Connellsville Area Career and Technical Center is a comprehensive Vocational-Technical School, in the Connellsville Area School District. The school is located above the Connellsville Area Senior High School. CACTC serves grades 11-12 Full-Time with core curriculum classes held at the school. Sophomore students attend part-time, while attending the Connellsville Area Senior High School for the core curriculum. The school is run by the Connellsville Area School District. In 2015, enrollment was reported as 279 pupils in 9th through 12th grades. The school employed 25 teachers.

== Campus history ==
The school opened in 1972 as North Fayette Area Vocational-Technical School, Connellsville along with Frazier School District, managed the school as students from both schools attended either morning or afternoon sessions until 2001, when Frazier severed ties from the school, citing a lengthy distance between NFAVTS and their school campus, however, the students were able to complete their studies at North Fayette until they graduated. Students still attended half day sessions until 2007, when it was created into a single secondary school of the Connellsville Area School District and named its current name.
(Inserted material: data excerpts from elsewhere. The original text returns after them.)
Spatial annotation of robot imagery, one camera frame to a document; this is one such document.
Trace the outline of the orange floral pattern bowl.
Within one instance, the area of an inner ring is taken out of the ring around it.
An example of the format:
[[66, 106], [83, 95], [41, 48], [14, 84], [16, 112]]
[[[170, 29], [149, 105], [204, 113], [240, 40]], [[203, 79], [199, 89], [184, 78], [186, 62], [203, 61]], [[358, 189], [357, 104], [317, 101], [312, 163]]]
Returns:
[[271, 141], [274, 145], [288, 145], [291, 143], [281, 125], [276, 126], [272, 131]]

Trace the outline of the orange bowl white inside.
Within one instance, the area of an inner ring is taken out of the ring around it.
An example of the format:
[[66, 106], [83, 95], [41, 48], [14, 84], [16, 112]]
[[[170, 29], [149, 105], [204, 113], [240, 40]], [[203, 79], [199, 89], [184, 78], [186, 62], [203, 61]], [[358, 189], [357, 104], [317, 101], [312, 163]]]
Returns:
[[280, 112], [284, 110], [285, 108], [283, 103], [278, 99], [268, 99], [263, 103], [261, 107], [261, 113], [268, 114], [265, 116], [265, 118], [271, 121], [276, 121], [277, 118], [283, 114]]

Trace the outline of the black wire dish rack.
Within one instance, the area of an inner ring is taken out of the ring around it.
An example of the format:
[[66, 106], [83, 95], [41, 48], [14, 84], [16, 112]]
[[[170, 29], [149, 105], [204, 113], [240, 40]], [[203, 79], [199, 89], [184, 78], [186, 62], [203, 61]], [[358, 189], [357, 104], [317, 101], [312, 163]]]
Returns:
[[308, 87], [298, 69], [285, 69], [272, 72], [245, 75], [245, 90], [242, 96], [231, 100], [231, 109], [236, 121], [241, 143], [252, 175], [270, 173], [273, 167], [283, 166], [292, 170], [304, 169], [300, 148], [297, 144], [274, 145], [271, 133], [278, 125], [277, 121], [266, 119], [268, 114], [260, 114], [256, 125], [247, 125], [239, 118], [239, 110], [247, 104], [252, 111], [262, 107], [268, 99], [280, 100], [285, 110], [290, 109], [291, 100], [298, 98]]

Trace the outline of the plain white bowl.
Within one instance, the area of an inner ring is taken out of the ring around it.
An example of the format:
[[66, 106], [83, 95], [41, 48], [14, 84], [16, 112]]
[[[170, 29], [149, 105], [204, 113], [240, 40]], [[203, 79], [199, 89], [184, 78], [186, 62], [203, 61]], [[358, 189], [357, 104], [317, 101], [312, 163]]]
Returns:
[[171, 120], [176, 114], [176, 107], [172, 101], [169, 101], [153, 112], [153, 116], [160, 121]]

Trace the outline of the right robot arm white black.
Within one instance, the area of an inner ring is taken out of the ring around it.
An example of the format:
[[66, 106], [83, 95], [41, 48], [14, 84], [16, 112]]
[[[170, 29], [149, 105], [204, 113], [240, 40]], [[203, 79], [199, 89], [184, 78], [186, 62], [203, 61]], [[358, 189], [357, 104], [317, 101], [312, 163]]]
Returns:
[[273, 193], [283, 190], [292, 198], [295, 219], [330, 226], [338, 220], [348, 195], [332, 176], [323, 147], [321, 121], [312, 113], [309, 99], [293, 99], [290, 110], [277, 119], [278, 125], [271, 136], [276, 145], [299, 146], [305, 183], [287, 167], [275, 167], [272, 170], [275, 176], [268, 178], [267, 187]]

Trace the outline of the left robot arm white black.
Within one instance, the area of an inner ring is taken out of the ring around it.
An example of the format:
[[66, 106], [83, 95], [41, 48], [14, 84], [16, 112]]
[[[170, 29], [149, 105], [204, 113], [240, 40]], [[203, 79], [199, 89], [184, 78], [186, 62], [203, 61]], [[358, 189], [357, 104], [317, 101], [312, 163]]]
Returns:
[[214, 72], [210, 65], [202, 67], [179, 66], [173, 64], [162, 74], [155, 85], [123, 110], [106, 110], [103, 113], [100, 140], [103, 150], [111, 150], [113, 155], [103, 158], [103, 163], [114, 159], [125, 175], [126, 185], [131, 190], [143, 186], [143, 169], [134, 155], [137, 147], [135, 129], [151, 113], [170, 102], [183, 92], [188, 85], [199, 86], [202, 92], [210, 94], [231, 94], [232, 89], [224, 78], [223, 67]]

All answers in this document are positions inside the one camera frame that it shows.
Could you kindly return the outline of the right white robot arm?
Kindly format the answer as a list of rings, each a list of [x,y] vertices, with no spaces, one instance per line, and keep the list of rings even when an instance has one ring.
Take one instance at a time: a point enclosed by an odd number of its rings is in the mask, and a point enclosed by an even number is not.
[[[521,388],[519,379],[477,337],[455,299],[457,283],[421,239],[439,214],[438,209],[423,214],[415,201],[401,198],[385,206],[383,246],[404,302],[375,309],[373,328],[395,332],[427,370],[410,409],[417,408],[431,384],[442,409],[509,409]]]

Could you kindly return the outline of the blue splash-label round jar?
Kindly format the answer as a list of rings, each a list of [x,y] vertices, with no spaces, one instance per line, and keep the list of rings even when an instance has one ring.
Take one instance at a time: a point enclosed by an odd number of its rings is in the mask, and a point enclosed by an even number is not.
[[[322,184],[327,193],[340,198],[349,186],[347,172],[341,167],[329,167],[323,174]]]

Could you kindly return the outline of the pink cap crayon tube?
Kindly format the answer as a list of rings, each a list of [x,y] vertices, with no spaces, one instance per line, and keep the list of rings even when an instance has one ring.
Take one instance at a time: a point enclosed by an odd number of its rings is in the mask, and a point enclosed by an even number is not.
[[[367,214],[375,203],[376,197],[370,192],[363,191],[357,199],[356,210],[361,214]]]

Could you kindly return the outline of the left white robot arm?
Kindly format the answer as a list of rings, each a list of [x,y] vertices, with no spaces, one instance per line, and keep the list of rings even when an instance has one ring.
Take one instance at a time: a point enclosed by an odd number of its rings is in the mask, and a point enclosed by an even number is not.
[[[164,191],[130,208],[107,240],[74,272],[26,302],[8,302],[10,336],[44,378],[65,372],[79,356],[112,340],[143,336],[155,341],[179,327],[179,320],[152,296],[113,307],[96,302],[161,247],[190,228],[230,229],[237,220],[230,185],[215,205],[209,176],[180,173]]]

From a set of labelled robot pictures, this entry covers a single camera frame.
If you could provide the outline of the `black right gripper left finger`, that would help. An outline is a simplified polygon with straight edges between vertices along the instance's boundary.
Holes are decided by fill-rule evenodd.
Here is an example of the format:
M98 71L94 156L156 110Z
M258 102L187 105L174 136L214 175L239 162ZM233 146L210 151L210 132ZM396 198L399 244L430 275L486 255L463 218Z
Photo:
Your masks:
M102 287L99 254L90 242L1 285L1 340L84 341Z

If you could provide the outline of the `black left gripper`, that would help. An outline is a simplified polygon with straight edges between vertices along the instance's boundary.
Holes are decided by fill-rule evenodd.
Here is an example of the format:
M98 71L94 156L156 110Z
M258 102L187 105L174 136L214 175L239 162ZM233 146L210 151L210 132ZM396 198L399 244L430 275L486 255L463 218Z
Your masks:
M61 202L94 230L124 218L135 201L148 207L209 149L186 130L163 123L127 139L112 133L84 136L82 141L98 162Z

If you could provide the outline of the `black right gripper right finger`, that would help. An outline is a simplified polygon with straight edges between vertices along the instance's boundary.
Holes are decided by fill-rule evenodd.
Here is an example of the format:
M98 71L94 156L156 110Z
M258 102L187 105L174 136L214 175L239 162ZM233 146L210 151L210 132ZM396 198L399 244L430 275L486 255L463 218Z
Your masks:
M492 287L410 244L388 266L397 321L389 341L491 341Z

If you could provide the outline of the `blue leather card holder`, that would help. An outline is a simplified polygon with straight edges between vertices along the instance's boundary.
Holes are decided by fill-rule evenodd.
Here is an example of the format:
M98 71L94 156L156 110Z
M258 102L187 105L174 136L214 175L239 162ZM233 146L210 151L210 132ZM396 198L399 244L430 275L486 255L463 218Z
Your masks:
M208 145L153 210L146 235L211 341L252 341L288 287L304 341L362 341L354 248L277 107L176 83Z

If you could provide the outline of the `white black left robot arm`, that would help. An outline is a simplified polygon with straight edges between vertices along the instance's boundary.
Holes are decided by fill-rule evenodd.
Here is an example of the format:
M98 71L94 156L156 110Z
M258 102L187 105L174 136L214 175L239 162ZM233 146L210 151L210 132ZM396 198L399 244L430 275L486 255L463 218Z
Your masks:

In 2008, a $15 Million Renovation and Addition of the structure took place, adding a Gymnasium, Cafeteria, and a few more program areas.

== Programs ==
CACTC offers programs to choose from including:

- Automotive Collision Technology Repair
- Automotive Mechanics Technology
- Carpentry
- Computer Networking
- Cosmetology
- Culinary Arts/Bakery
- Electrical Occupations
- Electronic Technology
- Health Occupations
- HVAC
- Marketing/Management
- Masonry
- Protective Services
- Welding/Metal Fabrication

== Adult Education ==
The CACTC offers daytime education to adults and evening programs. The school also offers free GED assistance.

== Extracurricular activities ==
CACTC has many clubs pertaining to the curriculum; students, however, have the opportunity to participate in athletics at Connellsville Area Senior High School.